O caso vivenciado pela dona de casa Lucila Maria França da Costa, moradora do bairro Rodolfo Teófilo, na Capital, é outro que dimensiona a vontade irrestrita de rever o ente querido. Desde outubro de 2013, ela procura incansavelmente pelo irmão, Leonardo França da Costa.

À época, ele saiu de Fortaleza para acompanhar um vizinho caminhoneiro e desapareceu em Divisa Alegre, Minas Gerais. Lucila iniciou a busca no município mineiro e, desde a data, nunca mais parou. “Há dois anos, até recebemos o telefonema de uma pessoa dizendo que tinha achado ele aqui no interior do Ceará, em Itaitinga. Mas não conseguimos ir até lá pra conferir. Essa foi a única pista que tivemos”, relata.

A espera de dona Antonieta França da Costa, de 83 anos, pelo filho caçula também é grande. Ela até hoje guarda as ferramentas utilizadas por Leonardo no serviço de sapateiro, ofício que ele herdou do pai. A esperança é que os instrumentos estejam nas mãos do rebento de novo o quanto antes. Que cesse a dor da ausência.

"É tanta tristeza que, pra não ficar pensando em besteira, até aprendi a fazer tricô. Mas tem dias que são mais difíceis do que outros”.

Psicólogo responsável pelo Programa de Saúde Mental e Apoio Psicossocial do CICV, Fábio Azeredo elenca algumas recomendações para quem está nessa condição de busca por quem ainda se encontra ausente. “Primeiramente, que não se trate a incerteza como uma dificuldade de processar o luto. Não há luto sem corpo. Enquanto não há uma resposta oficial, há esperança”, salienta.

“Atividades de memória em homenagem aos que estão desaparecidos são muito valorizadas pelos familiares e podem ser feitas”, completa. Ele também explica que, salvo exceção, o CICV não presta assistência psicológica direta aos familiares. O que se realizam são encontros com essas pessoas. “Esses momentos têm um valor incrível para o sofrimento delas, sobretudo porque ali estamos facilitando que elas se deem apoio e se escutem”, destaca Fábio.

“Mas em relação ao nosso papel a médio e a longo prazo, o que o CICV faz é sensibilizar as autoridades para as necessidades dos familiares, dentre as quais entram os impactos psicológicos, psicossociais e mesmo psicossomáticos da incerteza e da saudade”, reitera.

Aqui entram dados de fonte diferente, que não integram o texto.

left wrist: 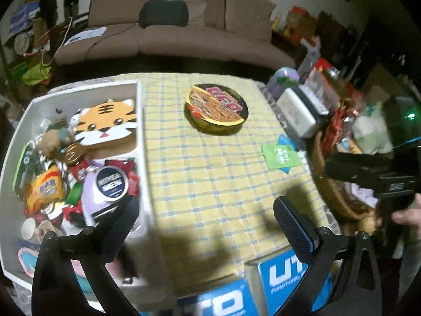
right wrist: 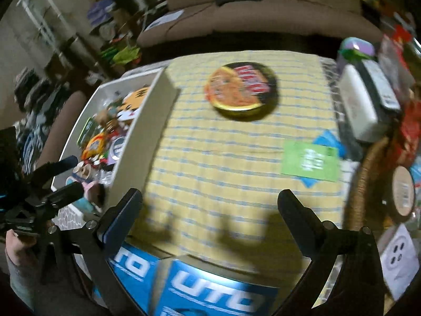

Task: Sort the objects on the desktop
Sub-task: 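Withdraw both tools from the bin back over the table, then grasp the rim of the UFO noodle bowl with both tools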

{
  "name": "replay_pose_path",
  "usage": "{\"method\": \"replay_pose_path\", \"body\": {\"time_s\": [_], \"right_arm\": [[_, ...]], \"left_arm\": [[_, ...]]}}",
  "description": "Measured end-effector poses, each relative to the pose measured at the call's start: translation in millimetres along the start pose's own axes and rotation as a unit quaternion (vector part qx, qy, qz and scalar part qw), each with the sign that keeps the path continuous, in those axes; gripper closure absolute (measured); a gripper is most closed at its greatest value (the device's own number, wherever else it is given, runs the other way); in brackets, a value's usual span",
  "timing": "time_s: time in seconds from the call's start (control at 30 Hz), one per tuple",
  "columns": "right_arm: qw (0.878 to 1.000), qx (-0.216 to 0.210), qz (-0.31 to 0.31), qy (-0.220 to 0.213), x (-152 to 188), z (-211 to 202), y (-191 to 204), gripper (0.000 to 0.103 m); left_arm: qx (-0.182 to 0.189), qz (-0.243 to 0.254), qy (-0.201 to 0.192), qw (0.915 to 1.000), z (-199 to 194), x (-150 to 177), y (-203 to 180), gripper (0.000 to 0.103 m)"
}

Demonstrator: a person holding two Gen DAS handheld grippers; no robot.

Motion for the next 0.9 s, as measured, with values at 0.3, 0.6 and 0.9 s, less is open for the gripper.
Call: {"method": "replay_pose_path", "body": {"time_s": [0.3, 0.6, 0.9], "right_arm": [[0.998, -0.025, 0.047, -0.023, -44.5, 11.1, -74.7, 0.0], [0.99, -0.074, 0.119, -0.013, -102.6, 87.2, -109.5, 0.003], [0.975, -0.109, 0.193, 0.013, -129.5, 192.0, -130.4, 0.042]], "left_arm": [[0.019, -0.05, 0.011, 0.9985, 77.2, -60.2, -28.0, 0.0], [0.029, -0.116, 0.039, 0.9921, 163.8, -110.1, 17.1, 0.001], [0.045, -0.176, 0.042, 0.9825, 238.5, -132.9, 49.2, 0.012]]}}
Point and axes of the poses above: each gripper's, at about its wrist camera, not at the fingertips, and z roughly the way its jaws point, y to its left, x to its underside, the point moved 4 cm from there along z, roughly the way its jaws point, and after that the axes turned 1 degree about x, right-handed, at the moved point
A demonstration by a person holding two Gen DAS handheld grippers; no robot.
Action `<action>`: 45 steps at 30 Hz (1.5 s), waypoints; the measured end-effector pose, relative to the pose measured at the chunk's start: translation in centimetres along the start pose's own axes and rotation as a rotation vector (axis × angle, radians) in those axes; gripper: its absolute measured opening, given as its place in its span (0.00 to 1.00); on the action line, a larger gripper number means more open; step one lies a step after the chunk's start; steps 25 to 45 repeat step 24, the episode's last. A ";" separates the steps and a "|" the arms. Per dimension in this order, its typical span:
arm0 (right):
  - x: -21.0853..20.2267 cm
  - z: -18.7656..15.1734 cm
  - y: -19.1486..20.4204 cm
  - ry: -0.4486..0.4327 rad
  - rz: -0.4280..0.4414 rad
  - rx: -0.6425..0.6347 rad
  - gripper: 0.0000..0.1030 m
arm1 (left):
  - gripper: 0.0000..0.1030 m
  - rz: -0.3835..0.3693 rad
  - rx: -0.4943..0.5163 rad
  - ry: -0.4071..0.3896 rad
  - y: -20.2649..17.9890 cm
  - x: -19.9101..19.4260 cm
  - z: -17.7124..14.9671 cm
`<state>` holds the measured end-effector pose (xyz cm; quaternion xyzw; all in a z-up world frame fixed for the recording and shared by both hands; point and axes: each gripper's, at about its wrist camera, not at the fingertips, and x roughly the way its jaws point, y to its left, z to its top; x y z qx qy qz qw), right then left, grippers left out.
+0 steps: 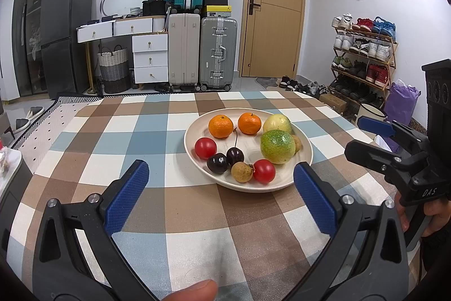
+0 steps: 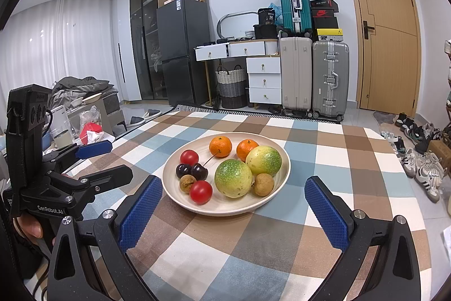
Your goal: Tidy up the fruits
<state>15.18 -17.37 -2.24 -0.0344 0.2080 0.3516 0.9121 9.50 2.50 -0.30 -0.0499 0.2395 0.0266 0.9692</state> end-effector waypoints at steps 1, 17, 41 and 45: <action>0.0 0.0 0.0 0.000 0.000 0.000 1.00 | 0.99 0.000 0.000 0.000 0.0 0.0 0.0; 0.0 0.0 0.1 0.000 0.000 -0.001 1.00 | 0.99 -0.002 0.003 -0.006 -0.1 -0.2 0.0; 0.0 0.0 0.1 0.000 0.000 -0.001 1.00 | 0.99 -0.007 0.013 -0.021 -0.4 -0.7 0.4; 0.0 0.0 0.1 0.000 0.000 -0.001 1.00 | 0.99 -0.007 0.013 -0.021 -0.4 -0.7 0.4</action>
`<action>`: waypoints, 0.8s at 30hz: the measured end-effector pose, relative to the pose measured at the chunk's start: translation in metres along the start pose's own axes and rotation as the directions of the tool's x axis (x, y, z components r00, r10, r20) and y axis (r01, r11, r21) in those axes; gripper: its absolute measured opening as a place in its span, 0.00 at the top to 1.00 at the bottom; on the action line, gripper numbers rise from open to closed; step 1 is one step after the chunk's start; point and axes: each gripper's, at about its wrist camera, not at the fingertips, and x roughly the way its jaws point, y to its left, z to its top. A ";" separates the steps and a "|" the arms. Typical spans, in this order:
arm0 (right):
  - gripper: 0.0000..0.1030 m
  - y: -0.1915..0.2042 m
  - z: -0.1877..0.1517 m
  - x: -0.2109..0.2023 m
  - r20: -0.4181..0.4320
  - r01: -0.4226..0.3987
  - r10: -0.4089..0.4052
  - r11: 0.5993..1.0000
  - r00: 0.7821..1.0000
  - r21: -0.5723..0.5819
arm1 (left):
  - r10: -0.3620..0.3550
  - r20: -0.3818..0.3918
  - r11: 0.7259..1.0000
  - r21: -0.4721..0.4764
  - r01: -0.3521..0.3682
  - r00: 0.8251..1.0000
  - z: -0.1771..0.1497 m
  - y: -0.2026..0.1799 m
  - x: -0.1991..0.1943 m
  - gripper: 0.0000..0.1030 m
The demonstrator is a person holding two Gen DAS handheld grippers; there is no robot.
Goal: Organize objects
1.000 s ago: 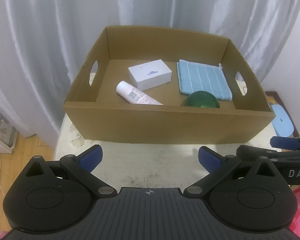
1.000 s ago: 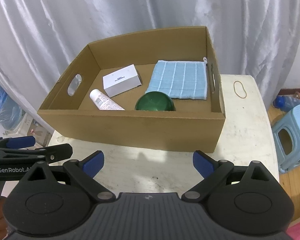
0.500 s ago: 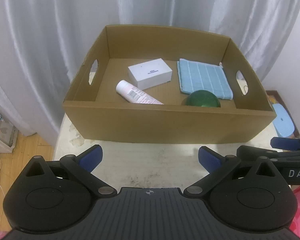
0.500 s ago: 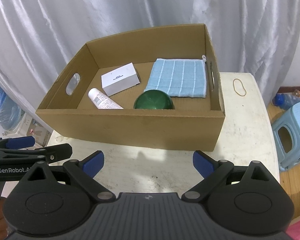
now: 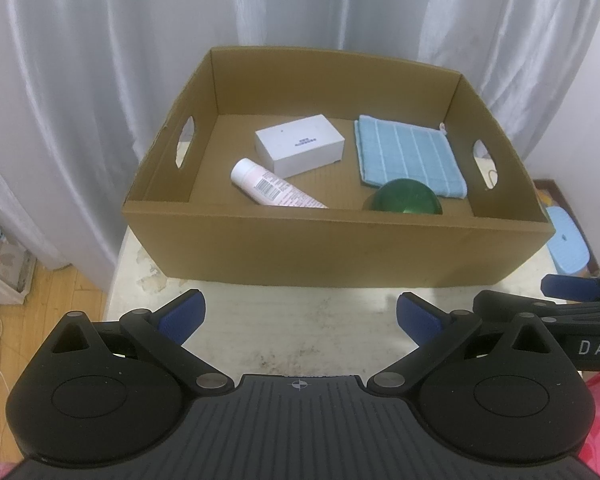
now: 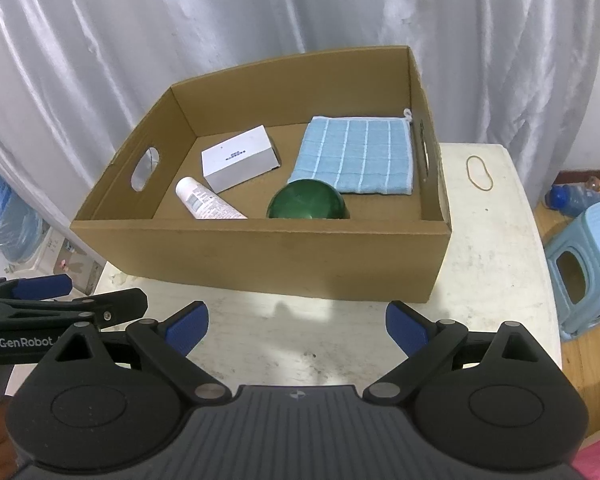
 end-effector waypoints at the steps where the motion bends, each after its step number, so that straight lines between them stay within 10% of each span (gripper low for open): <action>1: 0.05 0.000 0.000 0.000 -0.001 -0.001 0.001 1.000 1.000 0.000 | -0.001 -0.001 1.000 0.000 0.001 1.000 0.000 0.000 0.000 0.01; 24: 0.05 0.001 0.001 0.000 0.002 0.002 -0.002 1.000 1.000 0.000 | -0.002 -0.001 1.000 0.008 0.002 1.000 0.001 0.001 0.000 0.01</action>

Além disso, se oferece capacitação a profissionais de saúde mental que possam responder às necessidades desses familiares, levando em conta a especificidade do sofrimento de perda ambígua. Assim, segundo ele, dois passos são muito importantes: que as autoridades tenham entendimento em termos mais gerais do que sofrem essas famílias; e que haja uma rede de saúde mental capacitada para atendimentos psicossociais e casos que precisem de atenção individual.

Nosso papel é essencialmente apoiar as estruturas já existentes e nunca substituí-las. Assim, apoiamos, em cada localidade, a construção de uma rede de serviços capaz de responder às necessidades específicas dos familiares de pessoas desaparecidas. Eles mesmos também desenvolvem, em alguns locais, associações, que também podem realizar atividades de suporte psicossocial, às quais prestamos auxílio”, conclui.